> [Exercise details]: Could you restate the data word for word?

> [Dataset extract]:
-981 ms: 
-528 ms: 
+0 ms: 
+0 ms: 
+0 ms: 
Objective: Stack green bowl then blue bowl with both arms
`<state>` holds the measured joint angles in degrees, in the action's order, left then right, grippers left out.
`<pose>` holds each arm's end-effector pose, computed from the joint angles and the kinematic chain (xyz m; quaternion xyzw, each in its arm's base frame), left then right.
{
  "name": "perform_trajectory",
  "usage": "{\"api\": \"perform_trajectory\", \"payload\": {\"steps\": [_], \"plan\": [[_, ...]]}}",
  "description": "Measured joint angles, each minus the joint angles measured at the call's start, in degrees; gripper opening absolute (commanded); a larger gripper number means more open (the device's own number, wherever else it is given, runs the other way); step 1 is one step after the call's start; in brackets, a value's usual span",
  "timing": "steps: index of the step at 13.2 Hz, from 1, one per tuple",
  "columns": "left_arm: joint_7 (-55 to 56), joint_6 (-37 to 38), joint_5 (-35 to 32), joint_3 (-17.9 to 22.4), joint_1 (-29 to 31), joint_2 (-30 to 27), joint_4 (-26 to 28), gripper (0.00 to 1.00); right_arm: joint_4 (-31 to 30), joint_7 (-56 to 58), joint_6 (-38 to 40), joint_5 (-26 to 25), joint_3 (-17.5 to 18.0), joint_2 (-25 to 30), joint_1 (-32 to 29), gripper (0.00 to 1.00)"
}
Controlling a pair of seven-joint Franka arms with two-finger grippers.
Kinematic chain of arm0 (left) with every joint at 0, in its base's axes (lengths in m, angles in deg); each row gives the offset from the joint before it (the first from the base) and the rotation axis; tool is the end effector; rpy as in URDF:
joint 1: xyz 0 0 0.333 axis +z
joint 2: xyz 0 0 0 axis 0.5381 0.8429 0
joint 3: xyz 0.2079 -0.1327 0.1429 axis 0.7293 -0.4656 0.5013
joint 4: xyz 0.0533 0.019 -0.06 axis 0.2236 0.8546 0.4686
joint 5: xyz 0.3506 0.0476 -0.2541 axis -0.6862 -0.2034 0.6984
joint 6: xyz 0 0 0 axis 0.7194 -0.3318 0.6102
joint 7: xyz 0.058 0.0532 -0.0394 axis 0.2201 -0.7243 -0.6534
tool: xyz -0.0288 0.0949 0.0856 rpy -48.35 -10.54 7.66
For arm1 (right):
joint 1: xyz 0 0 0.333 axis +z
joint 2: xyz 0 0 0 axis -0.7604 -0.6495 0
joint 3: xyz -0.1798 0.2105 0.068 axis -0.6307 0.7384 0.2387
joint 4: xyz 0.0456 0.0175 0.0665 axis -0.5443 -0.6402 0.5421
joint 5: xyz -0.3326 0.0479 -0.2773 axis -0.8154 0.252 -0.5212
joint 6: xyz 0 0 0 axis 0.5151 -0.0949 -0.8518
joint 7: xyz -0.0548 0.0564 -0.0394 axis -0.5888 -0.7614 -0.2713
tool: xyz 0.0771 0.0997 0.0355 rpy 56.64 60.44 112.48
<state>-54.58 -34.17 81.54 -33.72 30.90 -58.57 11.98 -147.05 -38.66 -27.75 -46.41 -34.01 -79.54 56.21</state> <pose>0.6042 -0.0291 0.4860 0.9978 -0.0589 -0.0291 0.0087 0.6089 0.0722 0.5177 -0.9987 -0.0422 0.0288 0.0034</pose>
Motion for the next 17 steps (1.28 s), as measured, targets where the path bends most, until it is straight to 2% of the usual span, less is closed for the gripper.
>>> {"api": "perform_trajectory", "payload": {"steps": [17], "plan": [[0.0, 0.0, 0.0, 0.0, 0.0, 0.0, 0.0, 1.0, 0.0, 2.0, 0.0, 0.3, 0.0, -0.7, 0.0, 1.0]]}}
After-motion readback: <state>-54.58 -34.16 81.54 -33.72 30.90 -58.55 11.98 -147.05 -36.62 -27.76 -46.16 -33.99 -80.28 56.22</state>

> [Response]:
-981 ms: 
-528 ms: 
+0 ms: 
+0 ms: 
+0 ms: 
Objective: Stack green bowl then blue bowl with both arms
`<state>` holds the measured joint angles in degrees, in the action's order, left then right, grippers left out.
`<pose>` holds each arm's end-effector pose, computed from the joint angles and the kinematic chain (xyz m; quaternion xyzw, each in its arm's base frame), left then right.
{
  "name": "perform_trajectory",
  "usage": "{\"api\": \"perform_trajectory\", \"payload\": {\"steps\": [_], \"plan\": [[_, ...]]}}",
  "description": "Measured joint angles, each minus the joint angles measured at the call's start, in degrees; gripper opening absolute (commanded); a larger gripper number means more open (the device's own number, wherever else it is given, runs the other way); step 1 is one step after the call's start; in brackets, a value's usual span",
  "timing": "steps: index of the step at 13.2 Hz, from 1, one per tuple",
  "columns": "left_arm: joint_7 (-55 to 56), joint_6 (-37 to 38), joint_5 (-35 to 32), joint_3 (-17.9 to 22.4), joint_1 (-29 to 31), joint_2 (-30 to 27), joint_4 (-26 to 28), gripper (0.00 to 1.00); right_arm: joint_4 (-31 to 30), joint_7 (-56 to 58), joint_6 (-38 to 40), joint_5 (-26 to 25), joint_3 (-17.5 to 18.0), joint_2 (-25 to 30), joint_1 (-32 to 29), gripper (0.00 to 1.00)"
}
Controlling a pair of seven-joint Franka arms with two-finger grippers.
Kinematic chain of arm0 (left) with every joint at 0, in its base's axes (lengths in m, angles in deg); each row gives the offset from the joint before it (the first from the base) and the rotation axis; tool is the end effector; rpy as in URDF:
joint 1: xyz 0 0 0.333 axis +z
joint 2: xyz 0 0 0 axis 0.5381 0.8429 0
joint 3: xyz 0.2079 -0.1327 0.1429 axis 0.7293 -0.4656 0.5013
joint 4: xyz 0.0533 0.019 -0.06 axis 0.2236 0.8546 0.4686
joint 5: xyz 0.3506 0.0476 -0.2541 axis -0.6862 -0.2034 0.6984
joint 6: xyz 0 0 0 axis 0.7194 -0.3318 0.6102
joint 7: xyz 0.058 0.0532 -0.0394 axis 0.2201 -0.7243 -0.6534
tool: xyz -0.0288 0.0949 0.0856 rpy -48.35 -10.54 7.66
For arm1 (right):
joint 1: xyz 0 0 0.333 axis +z
joint 2: xyz 0 0 0 axis -0.7604 -0.6495 0
joint 3: xyz -0.1798 0.2105 0.068 axis -0.6307 0.7384 0.2387
joint 4: xyz 0.0456 0.0175 0.0665 axis -0.5443 -0.6402 0.5421
joint 5: xyz -0.3326 0.0479 -0.2773 axis -0.8154 0.252 -0.5212
joint 6: xyz 0 0 0 axis 0.5151 -0.0949 -0.8518
joint 7: xyz -0.0548 0.0564 -0.0394 axis -0.5888 -0.7614 -0.2713
tool: xyz 0.0771 0.0997 0.0355 rpy 56.64 60.44 112.48
<state>-54.58 -34.17 81.54 -33.72 30.90 -58.57 11.98 -147.05 -38.66 -27.75 -46.41 -34.01 -79.54 56.21</state> <pose>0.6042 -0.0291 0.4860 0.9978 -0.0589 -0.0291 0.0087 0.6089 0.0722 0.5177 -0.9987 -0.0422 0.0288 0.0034</pose>
Motion for the next 17 steps (1.28 s), as measured, targets where the path bends most, until it is straight to 2% of the usual span, less is closed for the gripper.
>>> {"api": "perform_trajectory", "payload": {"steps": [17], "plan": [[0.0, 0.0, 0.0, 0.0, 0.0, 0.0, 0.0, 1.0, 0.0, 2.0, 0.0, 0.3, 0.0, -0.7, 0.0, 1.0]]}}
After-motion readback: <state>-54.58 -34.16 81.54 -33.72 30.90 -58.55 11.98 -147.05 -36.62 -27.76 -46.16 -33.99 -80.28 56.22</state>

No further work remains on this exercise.